Oysa Balkanlar'da bugün açığa çıkan meseleler, dünkü Yugoslavya'dan kaynaklanan meseleler değil midir?
***
Milliyet'ten Can Dündar, geçtiğimiz hafta Balkanlar'ı gezdi. Dün de Belgrad'dan bildiriyordu:
"Birbiri peşi sıra Yugoslavya'dan kopan kara parçaları daha çok mutsuzluğa yol açtı. Her isyan, ardından sert bastırma tedbirleri getirdi. Baskı, milliyetçiliği ve yabancı düşmanlığını körükledi. Milliyetçilik yeni etnik isyanları ateşledi. Bu sarmal, 17 senede Yugoslavya'dan 7 ayrı devlet çıkmasıyla sonuçlandı."
Ne demek "daha çok mutsuzluğa yol açtı.."
Daha birkaç hafta önce Kosova'da "mutluluğun resmi"ni görmedik mi hep beraber? Neden? çünkü, Kosova, Sırp istilasından kurtulmuş ve bağımsızlığına kavuşmuştu.
Kosovalılar bu tablo için büyük bir savaş verdiler. Binlerce şehit ve kurban verdiler. Sonunda, Batı'nın da desteğiyle, -bu ayrı bir tartışma konusu- başardılar.
Daha önce, Makedonya, Bosna-Hersek, Hırvatistan, Slovenya yanıp tutuşmuştu, aynı mutluluk tablosu için. Kimi kolay kurtarmıştı paçayı, kimi uzun mücadeleler vermişti. "Mutluluğu" arıyorlardı.
çünkü, II. Dünya Savaşı'nın zoraki bir birlikteliği olan Yugoslavya'da mutsuzdular. Evet, Yugoslavya onların karınlarını doyuruyordu. Ama insanoğlu karnı doyunca değil, hakikat inancına uygunluğunca mutlu olma eğitimindedir.

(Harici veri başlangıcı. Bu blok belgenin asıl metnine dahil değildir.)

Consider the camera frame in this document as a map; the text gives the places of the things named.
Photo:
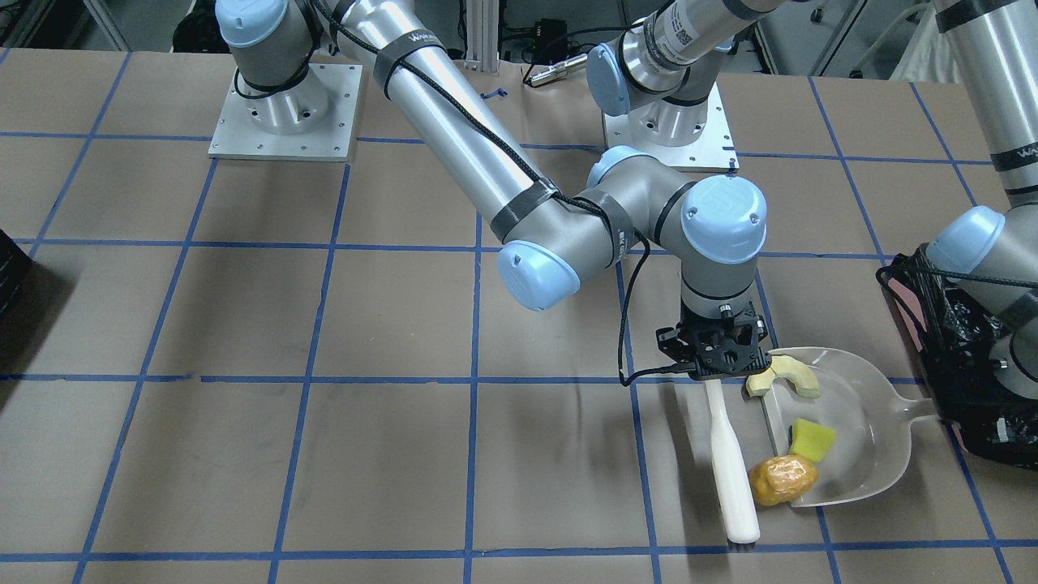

Yugoslavya onlara hakikat inancı olarak komünist ideolojiyi vermişti. Yugoslavya onlara, hakikat inancı olarak bu ideolojinin altında Sırp tahakkümünü vermişti.
özellikle Müslüman kimliklerini açığa vurmak isteyen Aliya İzzetbegoviç ve arkadaşlarına yıllarca zindanlarda taş kırdırmıştı.
İnsanlar bir anda değil, zamanla uyandılar.
Hakikatin ne olduğunu değilse de, komünist ideolojinin hakikat olmadığını anladılar. Onun zulümlerine ve yalanlarına daha fazla tahammül etmek istemediler.
Bu ideolojinin bir "kardeşlik" maskesi altında Sırp milliyetçiliği inşaa ettiğini, orduyu ve bütün kilit mevkileri Sırplara toka ettiğini gördüler.
Bu, onları fazlasıyla mutsuz etti, Bay Dündar... Ve artık bu mutsuzluğa isyan ettiler. fiimdi mutlular...
Bugün mutsuz olan birisi varsa, Sırp milliyetçileridir. Ellerinde olan ülkeleri tek tek kaybettiler...
***
Pekâlâ Bay Dündar, madem "olaya" böyle bakıyorsunuz... Size bir sualim var:
- “Yugoslavya yıkılmasaydı, Balkanlar'da bu acılar yaşanmayacaktı..” diyorsunuz. O kadar uzağa gitmeden... Osmanlı yıkılmasaydı, Sakarya'da sözünü ettiğinize benzer olaylar yaşanacak mıydı? Balkanlar'da, Ortadoğu'da ve özellikle Türkiye'de milliyetçilik ve ayrılıkçılık bu kadar ocak yıkacak mıydı? Ne diye bir Yugoslavya türküsü tutturdunuz gidiyorsunuz da, güzel bir Osmanlı şarkısı mırıldanmayı denemiyorsunuz? Yoksa siz komünist misiniz?..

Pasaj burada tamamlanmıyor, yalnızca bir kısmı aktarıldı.